This is a very slender "Colouring, Sticker Activity Pack" from Parragon. As far as I'm aware, it was only available in the UK. There was one version originally released in 2013, and a second in 2015.
The product has a low quality, single-side printed cardboard cover 8.4" x 11.4".
Attached to the front is a pack of six small coloured pencils - Yellow, Blue, Light Green, Pink, Dark Green and Red. The choice of pencil colour is immediately rather laughable. Two shades of green? Pink? What, we're supposed to colour the Green Goblin in Pink and Green? Seriously... how about a Purple instead of Pink? And a Black instead of the second Green?
Update: The 2015 re-release includes only four pencils. Red, Blue, Dark Green and Purple. I guess they figured the second green and the pink weren't adding much benefit.
Inside the cover is a single tiny sheet (6.5" x 4.25") of equally tiny stickers. There's also a stapled-in booklet (slightly smaller than the cardboard cover) of 12 pages of colouring and activity.
The activity pages are based on the same artwork that we have seen in dozens of other Spider-Man colouring/activity books from Parragon and Scholastic, recycled ad nauseum.

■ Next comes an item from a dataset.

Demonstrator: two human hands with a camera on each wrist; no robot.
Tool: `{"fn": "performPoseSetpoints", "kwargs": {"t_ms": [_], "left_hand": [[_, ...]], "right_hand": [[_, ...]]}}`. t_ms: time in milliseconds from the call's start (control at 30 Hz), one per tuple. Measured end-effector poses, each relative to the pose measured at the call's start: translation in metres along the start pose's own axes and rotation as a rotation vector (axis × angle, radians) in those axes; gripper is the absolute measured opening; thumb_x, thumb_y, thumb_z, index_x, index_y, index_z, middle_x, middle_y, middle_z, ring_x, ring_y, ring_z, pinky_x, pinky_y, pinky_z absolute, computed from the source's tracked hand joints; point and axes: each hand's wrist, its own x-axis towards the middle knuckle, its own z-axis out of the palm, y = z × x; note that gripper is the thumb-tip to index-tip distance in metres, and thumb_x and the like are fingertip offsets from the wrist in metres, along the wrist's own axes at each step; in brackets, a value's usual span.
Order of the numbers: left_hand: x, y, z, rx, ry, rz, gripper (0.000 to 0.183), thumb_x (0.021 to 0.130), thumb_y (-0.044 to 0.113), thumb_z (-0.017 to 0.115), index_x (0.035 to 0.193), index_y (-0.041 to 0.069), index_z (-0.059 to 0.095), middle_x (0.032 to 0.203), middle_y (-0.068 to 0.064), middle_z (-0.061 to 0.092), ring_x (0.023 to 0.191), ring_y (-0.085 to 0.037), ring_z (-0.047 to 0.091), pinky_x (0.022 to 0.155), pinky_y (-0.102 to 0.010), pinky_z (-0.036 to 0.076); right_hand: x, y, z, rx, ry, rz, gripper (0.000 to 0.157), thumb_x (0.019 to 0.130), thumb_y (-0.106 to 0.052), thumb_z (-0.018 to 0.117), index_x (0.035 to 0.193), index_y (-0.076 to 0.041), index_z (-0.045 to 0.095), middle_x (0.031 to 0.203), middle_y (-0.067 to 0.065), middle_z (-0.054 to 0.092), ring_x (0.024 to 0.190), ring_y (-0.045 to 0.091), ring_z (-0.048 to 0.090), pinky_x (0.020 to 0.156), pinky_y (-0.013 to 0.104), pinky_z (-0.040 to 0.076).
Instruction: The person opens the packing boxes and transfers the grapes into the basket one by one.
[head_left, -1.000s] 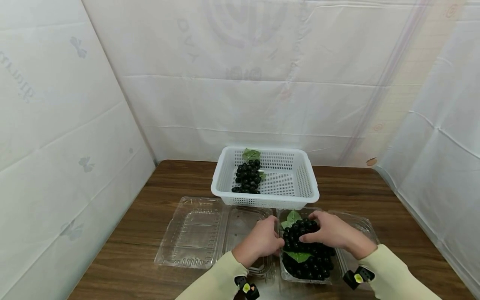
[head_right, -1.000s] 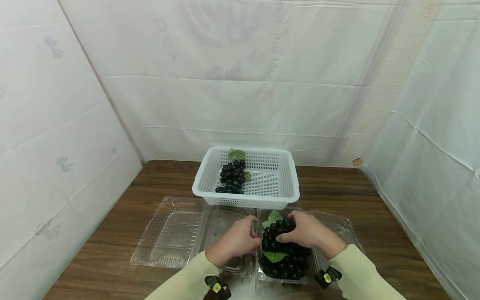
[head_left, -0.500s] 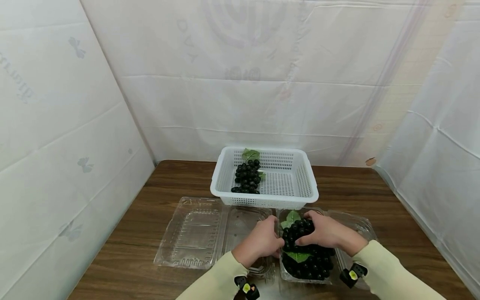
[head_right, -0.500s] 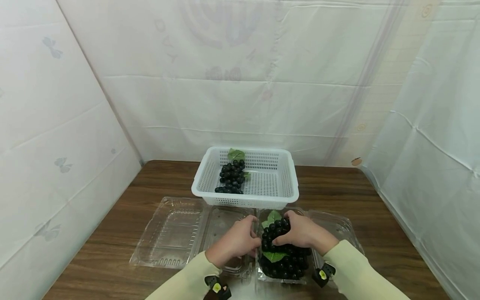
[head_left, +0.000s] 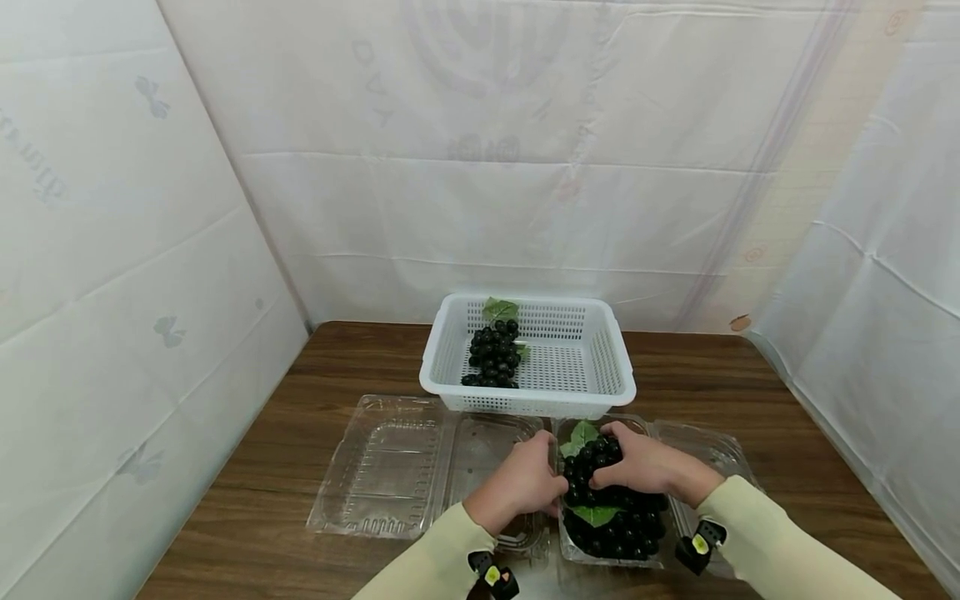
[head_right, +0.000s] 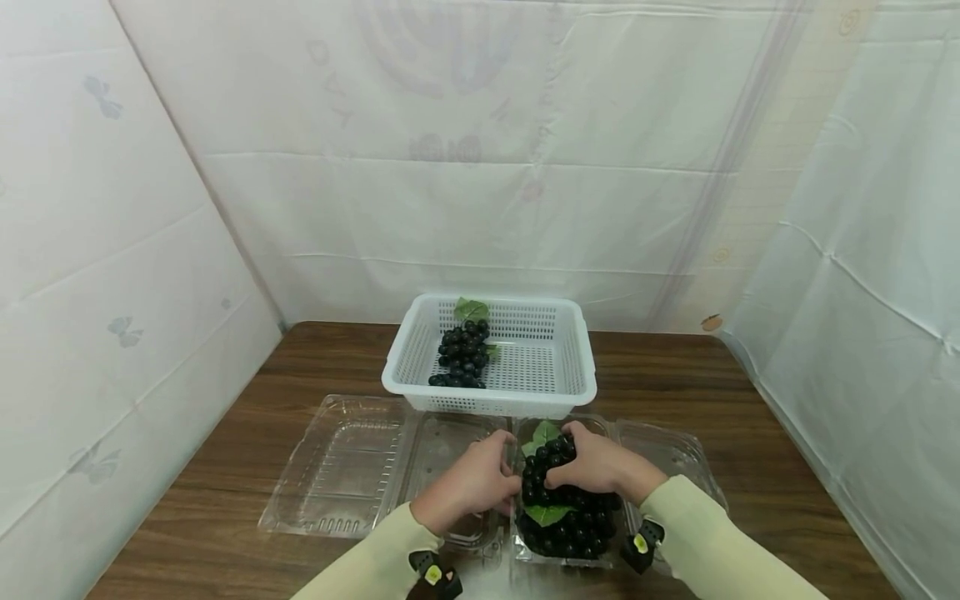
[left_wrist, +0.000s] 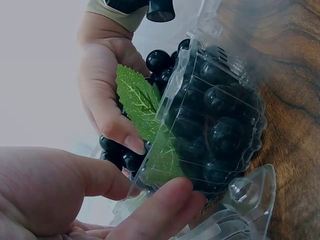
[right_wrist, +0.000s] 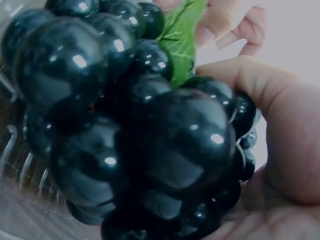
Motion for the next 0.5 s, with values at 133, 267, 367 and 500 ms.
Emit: {"fn": "performPoseSetpoints", "kwargs": {"t_ms": [133, 267, 367, 500], "left_hand": [[0.0, 0.0, -0.001, 0.008, -0.003, 0.004, 0.066, 0.096, 0.006, 0.068, 0.154, 0.005, 0.036, 0.071, -0.005, 0.067, 0.057, -0.025, 0.069, 0.061, -0.035, 0.055], [0.001, -0.001, -0.001, 0.008, -0.007, 0.007, 0.067, 0.096, 0.006, 0.067, 0.155, 0.005, 0.036, 0.07, -0.005, 0.068, 0.056, -0.024, 0.069, 0.06, -0.035, 0.055], [0.002, -0.002, -0.001, -0.006, -0.013, 0.009, 0.067, 0.095, 0.005, 0.067, 0.155, 0.005, 0.036, 0.073, -0.005, 0.067, 0.057, -0.025, 0.07, 0.059, -0.035, 0.056], [0.004, -0.004, 0.0, -0.034, -0.018, 0.012, 0.067, 0.095, 0.004, 0.067, 0.154, 0.006, 0.036, 0.077, -0.006, 0.066, 0.057, -0.025, 0.07, 0.059, -0.036, 0.057]], "right_hand": [[0.002, -0.001, 0.003, -0.022, 0.021, -0.009, 0.097, 0.081, -0.043, 0.081, 0.154, 0.0, 0.034, 0.14, 0.023, 0.059, 0.107, 0.029, 0.065, 0.087, 0.051, 0.054], [0.003, -0.001, 0.008, -0.043, 0.053, -0.02, 0.097, 0.08, -0.043, 0.082, 0.152, 0.001, 0.036, 0.134, 0.022, 0.063, 0.102, 0.026, 0.065, 0.085, 0.049, 0.054], [0.003, -0.002, 0.01, -0.043, 0.076, -0.019, 0.095, 0.078, -0.04, 0.082, 0.151, 0.0, 0.038, 0.133, 0.021, 0.064, 0.1, 0.025, 0.064, 0.084, 0.048, 0.054], [0.004, -0.001, 0.013, -0.013, 0.092, -0.019, 0.091, 0.076, -0.034, 0.082, 0.151, -0.002, 0.04, 0.119, 0.013, 0.068, 0.085, 0.023, 0.059, 0.074, 0.042, 0.049]]}}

This book contains a mixture of "coloring" pages and "games" pages. The colouring is fine. Unfortunately, most of the games are fundamentally flawed, in one of two ways. Either the games require you to use the stickers (meaning that they can only be played once). Or else they're just terminally stupid.
In particular, it always amazes me when an activity book provides a dedicated page and special markings so that you can play "tic tac toe". Apart from the fact that tic tac toe (aka Noughts and Crosses in the UK) is a pointless game (if you start in the middle and don't make a dumb mistake, every game ends in a draw), I have to ask what the possible value add might be in this page. If I have a pencil and paper, I can play tic tac toe. Who needs a coloring book to help them to make a 3x3 grid?
There's a couple of "roll the dice (dice not included) and follow the random instructions to see who randomly wins" game pages. But the final insult is a "memory game" to find the matching pairs. All you need is another sheet of paper (not provided) and scissors (not provided) then you can play the "memory matching game" where the pairs of characters are printed on the page and never move, rendering the game about as entertaining as learning to remember your new phone number.
This book promises very little, and delivers it. This book weighs next to nothing with its meagre 12 pages, some thin card, and six tiny pencils (four in the re-release). My expectations were very low to begin with, so I can't really say I was disappointed.
The printed price is £3.99 (approximately USD $6.50 at current exchange rates). That's terribly expensive for what you get. Could Parragon really not afford to bump up the page count and give this book a bit more substance? On the other hand, the included game pages are so awful, increasing the page count could possibly have made this book even worse!
And really, whoever chose the colors for the pencils needs to be fired. Pink? Seriously?